To validate the model’s generalization ability, this study conducted a generalization test on 399 new data samples in real-world scenarios. A confusion matrix was used to evaluate the accuracy of the model’s classification and grading. The test results, as shown in Fig. 13, depict the true class labels on the horizontal axis and the predicted class labels on the vertical axis. “Background FN” represents the number of objects missed by the model, indicating the number of objects predicted as absent in the background class but present. “Background FP” represents the number of false detections made by the model, where background or non-existent objects are incorrectly identified as present. The numbers in each box of the graph represent the proportion of different class predictions after normalization.

From Fig. 13, it is evident that the proposed model still exhibits good detection performance on new data in real-world scenarios. The accuracy of classification and grading for the six categories is above 75%, with most being accurately detected. However, a small number of scrap steel vehicles were not positioned accurately within the designated range, resulting in less precise carriage segmentation. Consequently, background scrap steel was also detected, leading to a decrease in overall detection accuracy. Additionally, scrap steel with a thickness greater than 6 mm constitutes the largest proportion, while categories such as “airtight” and “ungraded” have a relatively small proportion in the dataset, resulting in less accurate detection for these three categories. Subsequent optimizations will focus on improving on-site personnel’s adherence to production standards, enhancing the accuracy of the carriage segmentation model, and increasing the dataset size to address these issues.

Apart from background interference and operational errors by on-site personnel, the proposed method effectively and accurately classifies and grades scrap steel, demonstrating good performance and generalization ability.

Fig. 13
figure 13

Model test confusion matrix

5 Conclusion

This paper introduces an efficient method for intelligent grading of waste steel based on machine vision. The method comprises the Deeplabv3 + carriage segmentation model, which reduces the impact of complex backgrounds in waste steel images on classification ratings, the CSBFNet model for precise waste steel classification ratings, and the SHAI image slicing model for efficient detection of small-sized waste steel at high resolutions. Experimental results demonstrate that our method achieves a mAP of 90.7% on the waste steel dataset and also performs excellently in generalization testing with new on-site data, providing accurate classification ratings for various categories. Comprehensive experiments validate the effectiveness of this method. The performance of the method meets practical production requirements and has undergone initial industrial application.

6 Future work

The intelligent classification and grading of scrap steel, characterized by unmanned operation and automation, can effectively address issues such as low accuracy, poor fairness, and high risk associated with manual quality inspection in the recycling process, thereby providing a powerful tool for enterprises in scrap steel procurement. In future research directions: (1) Expanding the scrap steel dataset to further enhance model accuracy and generalization ability. (2) Enlarging the carriage dataset by adding various types of carriages (large, medium, small) to reduce the influence of background parts. (3) Develop weight prediction algorithms based on the area and density of each type of detected scrap steel for accurate weight estimation.
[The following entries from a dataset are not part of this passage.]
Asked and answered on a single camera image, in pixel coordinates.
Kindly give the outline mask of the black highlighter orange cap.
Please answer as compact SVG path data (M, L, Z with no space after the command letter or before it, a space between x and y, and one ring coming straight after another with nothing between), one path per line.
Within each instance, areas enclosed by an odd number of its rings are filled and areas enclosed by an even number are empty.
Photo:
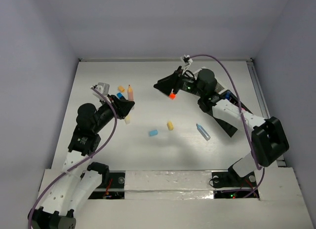
M173 89L173 90L170 92L170 94L169 94L169 98L172 99L172 100L174 100L177 93L178 93L178 90Z

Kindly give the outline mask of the yellow marker pen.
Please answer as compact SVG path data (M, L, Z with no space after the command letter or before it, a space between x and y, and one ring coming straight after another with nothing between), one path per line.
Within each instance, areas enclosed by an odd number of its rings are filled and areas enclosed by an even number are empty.
M125 121L125 124L130 124L130 116L126 116L124 121Z

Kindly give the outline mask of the orange pencil-shaped marker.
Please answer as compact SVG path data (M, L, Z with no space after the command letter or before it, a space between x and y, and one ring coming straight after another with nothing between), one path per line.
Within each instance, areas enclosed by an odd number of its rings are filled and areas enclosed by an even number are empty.
M133 89L132 89L131 85L128 86L127 95L128 95L129 101L134 101L134 94L133 94Z

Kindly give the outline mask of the orange marker cap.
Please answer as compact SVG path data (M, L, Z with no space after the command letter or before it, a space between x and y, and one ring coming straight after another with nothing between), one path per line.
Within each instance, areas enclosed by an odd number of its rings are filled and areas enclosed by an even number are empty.
M125 91L124 87L121 86L121 85L118 87L118 90L119 90L120 92L124 92L124 91Z

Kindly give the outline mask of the light blue marker pen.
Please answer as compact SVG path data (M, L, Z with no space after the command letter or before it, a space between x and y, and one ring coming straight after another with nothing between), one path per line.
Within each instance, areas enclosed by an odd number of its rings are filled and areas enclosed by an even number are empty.
M209 141L210 140L210 135L207 133L207 131L198 123L196 124L197 130L198 132L202 135L202 137L206 140Z

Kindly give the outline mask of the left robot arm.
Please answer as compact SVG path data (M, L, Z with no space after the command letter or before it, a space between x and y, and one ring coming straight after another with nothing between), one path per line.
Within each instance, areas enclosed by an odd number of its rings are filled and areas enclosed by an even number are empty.
M103 148L99 132L111 120L117 124L134 107L134 101L115 95L100 98L96 108L85 103L78 108L77 125L60 175L50 183L36 200L28 214L30 229L73 229L76 215L97 189L109 185L110 171L106 164L92 158Z

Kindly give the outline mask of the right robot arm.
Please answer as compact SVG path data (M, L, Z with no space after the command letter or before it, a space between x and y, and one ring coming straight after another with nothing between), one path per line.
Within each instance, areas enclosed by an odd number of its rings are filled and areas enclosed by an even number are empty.
M225 97L215 74L210 69L200 69L197 77L188 76L179 67L171 75L154 84L154 88L166 96L183 90L199 97L200 109L213 117L226 131L233 135L244 130L250 138L250 153L234 163L227 173L228 182L238 186L245 176L258 167L268 167L289 150L289 143L281 121L276 117L263 118L242 108L238 100Z

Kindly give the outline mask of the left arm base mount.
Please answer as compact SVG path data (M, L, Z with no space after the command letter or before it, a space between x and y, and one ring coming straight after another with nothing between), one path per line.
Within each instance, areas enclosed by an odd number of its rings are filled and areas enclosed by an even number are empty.
M101 184L88 199L124 199L125 171L110 171L106 164L92 162L88 170L101 174Z

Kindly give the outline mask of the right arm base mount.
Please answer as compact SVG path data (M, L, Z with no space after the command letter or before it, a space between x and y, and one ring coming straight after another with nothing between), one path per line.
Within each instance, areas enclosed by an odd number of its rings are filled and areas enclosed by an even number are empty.
M241 177L231 166L227 171L212 172L208 184L215 190L215 198L260 198L254 171Z

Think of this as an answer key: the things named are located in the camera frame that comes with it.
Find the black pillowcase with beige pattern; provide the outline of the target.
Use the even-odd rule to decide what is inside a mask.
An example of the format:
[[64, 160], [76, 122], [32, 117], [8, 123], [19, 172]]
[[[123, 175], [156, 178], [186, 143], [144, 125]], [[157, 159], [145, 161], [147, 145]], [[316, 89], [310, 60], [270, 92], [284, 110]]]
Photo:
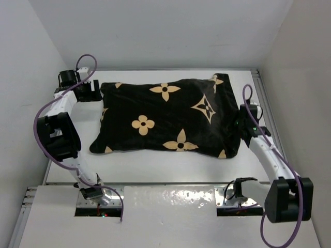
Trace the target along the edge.
[[113, 151], [193, 151], [237, 155], [239, 109], [227, 74], [160, 84], [104, 82], [100, 132], [93, 154]]

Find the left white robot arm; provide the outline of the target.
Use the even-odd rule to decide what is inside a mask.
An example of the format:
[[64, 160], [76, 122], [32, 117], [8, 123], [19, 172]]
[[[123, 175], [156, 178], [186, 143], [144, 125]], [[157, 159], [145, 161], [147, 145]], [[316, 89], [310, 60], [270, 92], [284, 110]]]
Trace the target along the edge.
[[87, 67], [62, 71], [58, 75], [58, 88], [49, 111], [39, 117], [36, 131], [39, 140], [51, 157], [61, 164], [77, 181], [78, 188], [85, 200], [100, 204], [105, 197], [101, 189], [101, 179], [88, 168], [80, 155], [81, 140], [70, 118], [74, 105], [78, 102], [98, 102], [102, 100], [99, 82], [86, 80], [91, 75]]

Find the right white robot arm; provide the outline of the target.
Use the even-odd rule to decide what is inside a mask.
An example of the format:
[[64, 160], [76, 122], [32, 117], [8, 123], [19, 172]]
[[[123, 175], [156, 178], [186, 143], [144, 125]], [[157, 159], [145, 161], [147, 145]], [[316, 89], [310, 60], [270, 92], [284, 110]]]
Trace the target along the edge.
[[231, 181], [233, 194], [224, 189], [226, 200], [252, 198], [264, 208], [272, 223], [308, 221], [311, 219], [313, 183], [289, 168], [284, 157], [273, 142], [267, 127], [260, 127], [258, 107], [246, 101], [240, 106], [235, 123], [241, 139], [263, 166], [270, 186], [265, 186], [253, 177], [242, 177]]

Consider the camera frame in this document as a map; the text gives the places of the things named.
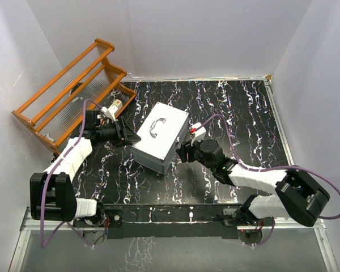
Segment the grey metal medicine case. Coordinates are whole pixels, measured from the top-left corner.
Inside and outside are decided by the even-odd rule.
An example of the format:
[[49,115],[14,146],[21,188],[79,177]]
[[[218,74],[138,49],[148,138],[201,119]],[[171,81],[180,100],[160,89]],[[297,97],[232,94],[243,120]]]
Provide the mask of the grey metal medicine case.
[[134,161],[161,175],[165,174],[188,128],[189,113],[156,103],[137,131],[141,140],[130,148]]

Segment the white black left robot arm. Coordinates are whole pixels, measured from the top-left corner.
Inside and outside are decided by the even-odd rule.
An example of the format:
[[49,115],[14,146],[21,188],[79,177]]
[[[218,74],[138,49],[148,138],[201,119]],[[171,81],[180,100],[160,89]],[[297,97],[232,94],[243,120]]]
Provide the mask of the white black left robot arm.
[[124,147],[140,140],[123,117],[111,120],[99,110],[85,110],[80,129],[73,131],[63,152],[29,180],[32,219],[42,226],[46,220],[70,222],[78,218],[86,218],[93,226],[103,224],[105,211],[95,199],[76,197],[73,179],[97,145],[109,142]]

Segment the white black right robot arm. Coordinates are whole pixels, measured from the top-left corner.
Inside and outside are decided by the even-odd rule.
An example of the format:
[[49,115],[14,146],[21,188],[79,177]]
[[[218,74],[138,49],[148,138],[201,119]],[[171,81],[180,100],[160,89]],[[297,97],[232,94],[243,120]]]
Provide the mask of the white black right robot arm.
[[251,171],[225,156],[213,139],[183,142],[176,152],[183,163],[199,162],[208,168],[222,184],[266,192],[266,196],[251,195],[236,212],[235,219],[249,225],[274,217],[291,218],[312,227],[330,199],[329,193],[306,171]]

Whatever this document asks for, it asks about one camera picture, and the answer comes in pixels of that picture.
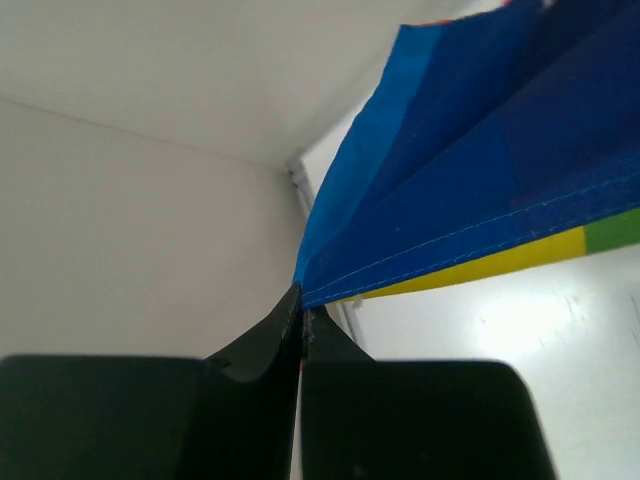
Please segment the rainbow striped shorts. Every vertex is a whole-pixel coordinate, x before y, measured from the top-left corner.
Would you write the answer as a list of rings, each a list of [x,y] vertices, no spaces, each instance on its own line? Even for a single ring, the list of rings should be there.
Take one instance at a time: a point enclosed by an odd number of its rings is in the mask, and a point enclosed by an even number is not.
[[[638,240],[638,3],[510,1],[400,27],[294,279],[313,308]]]

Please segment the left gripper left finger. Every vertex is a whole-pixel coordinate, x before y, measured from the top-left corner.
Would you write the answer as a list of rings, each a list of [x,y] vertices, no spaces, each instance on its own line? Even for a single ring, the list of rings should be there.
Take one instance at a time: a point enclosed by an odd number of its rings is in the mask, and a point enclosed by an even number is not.
[[[205,358],[11,355],[1,362],[5,479],[285,479],[301,293]]]

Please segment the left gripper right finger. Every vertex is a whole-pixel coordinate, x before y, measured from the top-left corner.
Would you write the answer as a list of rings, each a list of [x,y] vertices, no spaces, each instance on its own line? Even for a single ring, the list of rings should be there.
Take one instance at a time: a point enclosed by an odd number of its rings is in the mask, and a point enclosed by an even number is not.
[[[374,360],[326,309],[303,319],[304,478],[555,478],[529,390],[512,367]]]
In terms of future applications, the intelligent classification and grading system for scrap steel can be installed in the charging preparation stage of electric furnaces. It can provide real-time classification and grading of different grades of scrap steel for each furnace, combined with subsequently developed temperature and steel output prediction models. This integration enables precise forecasting of furnace temperature and steel output, thereby providing essential foundational data for optimizing production pace, reducing alloy material costs, and ensuring quality control homogeneity.